Check each line of the material below for "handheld" and copy those where it appears.

:::

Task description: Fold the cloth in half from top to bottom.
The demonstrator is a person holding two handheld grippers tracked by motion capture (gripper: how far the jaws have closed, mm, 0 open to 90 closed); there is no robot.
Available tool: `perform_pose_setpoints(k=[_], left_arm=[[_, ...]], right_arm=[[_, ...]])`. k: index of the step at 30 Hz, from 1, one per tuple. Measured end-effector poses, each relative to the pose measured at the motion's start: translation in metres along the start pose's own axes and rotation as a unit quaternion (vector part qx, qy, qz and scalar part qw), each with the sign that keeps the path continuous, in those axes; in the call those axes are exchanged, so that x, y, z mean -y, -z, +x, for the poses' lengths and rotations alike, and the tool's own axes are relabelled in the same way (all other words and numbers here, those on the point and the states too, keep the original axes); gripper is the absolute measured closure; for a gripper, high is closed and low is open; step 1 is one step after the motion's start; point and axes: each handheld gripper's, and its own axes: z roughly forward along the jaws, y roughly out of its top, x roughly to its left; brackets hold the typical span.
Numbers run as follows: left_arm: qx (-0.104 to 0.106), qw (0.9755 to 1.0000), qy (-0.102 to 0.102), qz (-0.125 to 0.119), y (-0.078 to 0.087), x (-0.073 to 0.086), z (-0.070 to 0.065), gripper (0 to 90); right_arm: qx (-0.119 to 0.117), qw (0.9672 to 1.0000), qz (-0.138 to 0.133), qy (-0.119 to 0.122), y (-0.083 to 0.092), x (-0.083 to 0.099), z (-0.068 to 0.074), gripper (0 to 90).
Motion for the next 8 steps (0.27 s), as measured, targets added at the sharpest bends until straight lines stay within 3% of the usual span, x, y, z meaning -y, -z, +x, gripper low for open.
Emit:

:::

[RESULT FOR THIS TASK]
The demonstrator is a person holding two handheld grippers tracked by motion capture (gripper: how far the jaws have closed, mm, 0 open to 90 closed); there is no robot.
Available tool: `perform_pose_setpoints(k=[_], left_arm=[[_, ...]], right_arm=[[_, ...]])`. k: index of the step at 30 Hz, from 1, one per tuple. Measured end-effector poses, each relative to the pose measured at the motion's start: translation in metres along the start pose's own axes and rotation as a unit quaternion (vector part qx, qy, qz and scalar part qw), each with the sign that keeps the path continuous, in those axes; in the call those axes are exchanged, so that x, y, z mean -y, -z, +x, for the poses' lengths and rotations alike, and the tool's own axes are relabelled in the same way (all other words and numbers here, those on the point and the states too, keep the original axes); gripper is the absolute measured closure; for a gripper, high is closed and low is open; step 1 is one step after the motion's start; point and axes: each handheld gripper's, and its own axes: z roughly forward along the jaws, y roughly out of its top, x roughly to its left; brackets hold the typical span.

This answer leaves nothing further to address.